I think it kind of depends on what your responsibilities are.

For a

TV reporter who is on cable that is covering the White House, you know, previously during Trump round one, as I call it, you know, we were on the clock probably till 10 or 10.30.

At night.

Yeah, because a lot of stuff happens at night, like depending on who's in office.

You know, you can always kind of determine any presidents, like, are they early or are they someone who trends later?

Obviously, Trump.

Trump is not a morning person.

Trump is kind of 24-7, though.

Like, but I was, I was, you know, looking at his, I check his truth social in the mornings.

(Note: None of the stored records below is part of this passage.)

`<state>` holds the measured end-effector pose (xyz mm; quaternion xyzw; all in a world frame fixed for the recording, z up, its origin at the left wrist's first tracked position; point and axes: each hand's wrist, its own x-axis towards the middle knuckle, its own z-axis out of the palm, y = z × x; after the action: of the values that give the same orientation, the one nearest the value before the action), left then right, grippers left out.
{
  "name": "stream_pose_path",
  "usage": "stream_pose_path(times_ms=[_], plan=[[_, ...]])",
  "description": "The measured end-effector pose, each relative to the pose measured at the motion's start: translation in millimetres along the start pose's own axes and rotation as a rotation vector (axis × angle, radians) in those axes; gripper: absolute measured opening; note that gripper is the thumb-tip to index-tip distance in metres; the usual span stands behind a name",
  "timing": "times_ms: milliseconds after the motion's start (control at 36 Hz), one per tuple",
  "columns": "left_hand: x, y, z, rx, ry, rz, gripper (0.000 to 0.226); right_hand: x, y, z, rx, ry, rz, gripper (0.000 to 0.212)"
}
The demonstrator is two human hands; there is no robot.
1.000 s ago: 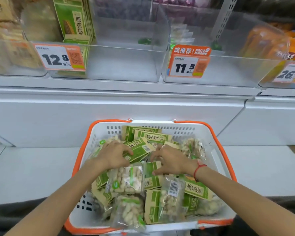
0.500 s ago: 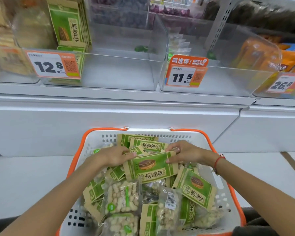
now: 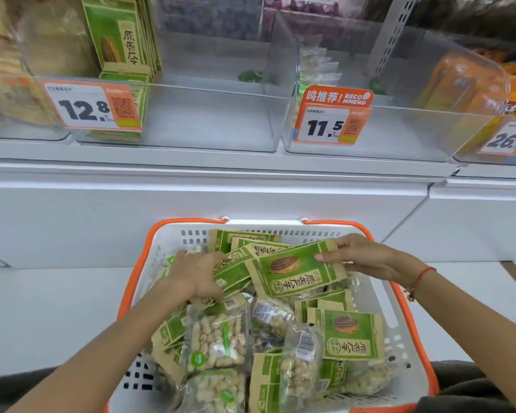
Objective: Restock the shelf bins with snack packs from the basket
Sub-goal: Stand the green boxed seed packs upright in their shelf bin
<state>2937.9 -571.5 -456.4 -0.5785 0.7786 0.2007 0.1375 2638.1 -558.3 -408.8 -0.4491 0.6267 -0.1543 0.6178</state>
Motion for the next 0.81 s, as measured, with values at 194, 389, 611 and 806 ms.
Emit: stream_pose_path(times_ms=[194,389,611,806], plan=[[-8.7,-12.9,-41.1,-0.935,0.178,-0.043,0.026,-15.1,-20.6,-12.2,0.285,0.107,-0.220,0.024],[-12.9,-13.6,-52.9,-1.507,-0.375,-0.059,0.026,-26.4,-42.9,0.2,-0.034,0.074,-0.307,0.027],[-14.0,-3.9,-26.0,-1.260,-0.609,0.000,0.083,1.5,-20.3,43.1,-0.190,0.097,-0.226,0.007],[-18.9,23.0,-15.0,-0.810,-0.391,0.060,0.090,19.0,-16.2,52.2,-0.129,0.192,-0.175,0.026]])
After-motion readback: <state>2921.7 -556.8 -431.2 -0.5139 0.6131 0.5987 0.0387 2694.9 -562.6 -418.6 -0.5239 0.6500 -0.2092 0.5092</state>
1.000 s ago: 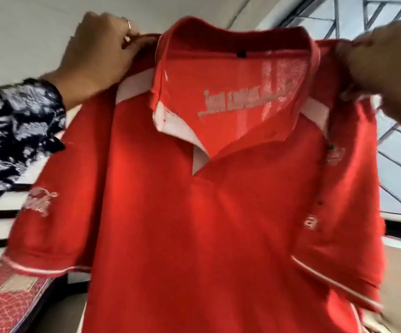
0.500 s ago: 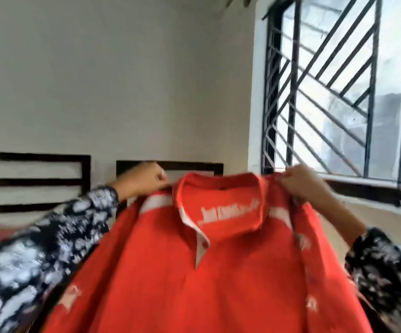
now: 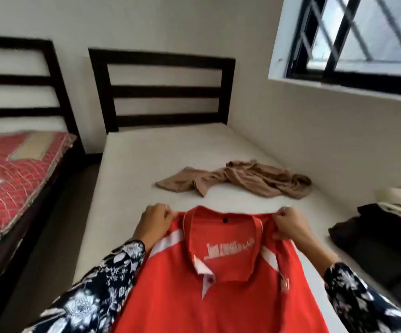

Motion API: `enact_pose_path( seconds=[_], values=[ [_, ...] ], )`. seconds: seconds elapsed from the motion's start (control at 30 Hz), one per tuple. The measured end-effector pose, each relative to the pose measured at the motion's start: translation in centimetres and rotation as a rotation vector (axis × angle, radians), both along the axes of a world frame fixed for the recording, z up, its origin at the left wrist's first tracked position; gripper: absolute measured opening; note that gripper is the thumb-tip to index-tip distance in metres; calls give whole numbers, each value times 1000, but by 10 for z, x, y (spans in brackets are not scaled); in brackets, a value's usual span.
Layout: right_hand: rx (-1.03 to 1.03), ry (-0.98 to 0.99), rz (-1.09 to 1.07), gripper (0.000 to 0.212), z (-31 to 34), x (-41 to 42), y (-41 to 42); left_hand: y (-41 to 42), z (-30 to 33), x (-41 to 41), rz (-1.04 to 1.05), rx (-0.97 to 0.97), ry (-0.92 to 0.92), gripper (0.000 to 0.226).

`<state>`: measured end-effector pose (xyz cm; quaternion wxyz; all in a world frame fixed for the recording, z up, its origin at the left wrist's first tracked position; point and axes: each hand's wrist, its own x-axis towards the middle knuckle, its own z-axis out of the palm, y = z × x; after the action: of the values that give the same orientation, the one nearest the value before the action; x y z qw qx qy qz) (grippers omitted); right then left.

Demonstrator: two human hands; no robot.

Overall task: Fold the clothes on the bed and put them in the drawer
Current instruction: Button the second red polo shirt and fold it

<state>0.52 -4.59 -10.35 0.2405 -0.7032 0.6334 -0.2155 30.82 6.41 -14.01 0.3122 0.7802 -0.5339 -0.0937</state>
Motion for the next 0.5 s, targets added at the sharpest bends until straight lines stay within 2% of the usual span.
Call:
enact_pose_path(
  seconds=[0.03, 0.1, 0.17, 0.23, 0.33, 0.4, 0.5],
  values=[
    [-36, -47, -20, 23, -10, 5, -6, -7, -6, -3, 11, -43, 34, 13],
    [-143, -138, -52, 14, -28, 15, 1, -10, -17, -19, 0, -102, 85, 24],
    [-219, -220, -19, 22, -58, 19, 27, 3, -40, -44, -32, -187, 63, 34],
    [-328, -312, 46, 27, -83, 18, 68, 31, -61, -71, -88, -260, 0, 23],
    [-390, -344, 204, 30, -117, 12, 123, 61, -87, -93, -217, -97, 3, 32],
    [-292, -269, 339, 24, -142, 10, 141, 64, -106, -100, -244, 12, 28, 33],
    [-181, -136, 434, 29, -158, 19, 147, 58, -110, -105, -202, 36, 76, 40]
  ],
)
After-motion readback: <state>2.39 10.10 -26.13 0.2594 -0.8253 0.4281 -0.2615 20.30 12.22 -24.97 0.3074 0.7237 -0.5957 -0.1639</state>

I was looking at it today.

He posted three times between 2:15 and 2.45 a.m.

last night.

So, you know, about China and the Fed chair and, you know, what's happening on Capitol Hill.

Are those scheduled, or you think he's actually up?

No, I think he's up.

I think he's just, he doesn't sleep that much.

He sleeps like, you know, three, four hours a night.

You know, that breaks people.

I don't know if you know this, but that's, that's how Stalin used to break people.

He would, he would only let them sleep like three hours, four hours a night, and they would go insane.

Yeah.

Well, we wrote a whole story.

I was just thinking about this during the Middle East trip.

We wrote a story during his first term about how a lot of White House staff didn't love flying on Air Force One with him because on the way to a Middle East or a foreign trip, because he doesn't sleep on the plane.

And so they can't sleep on the plane because he's talking or, you know, wants to meet or have these conversations.

And so they're like land on the ground for like this six day slog and they haven't slept at all.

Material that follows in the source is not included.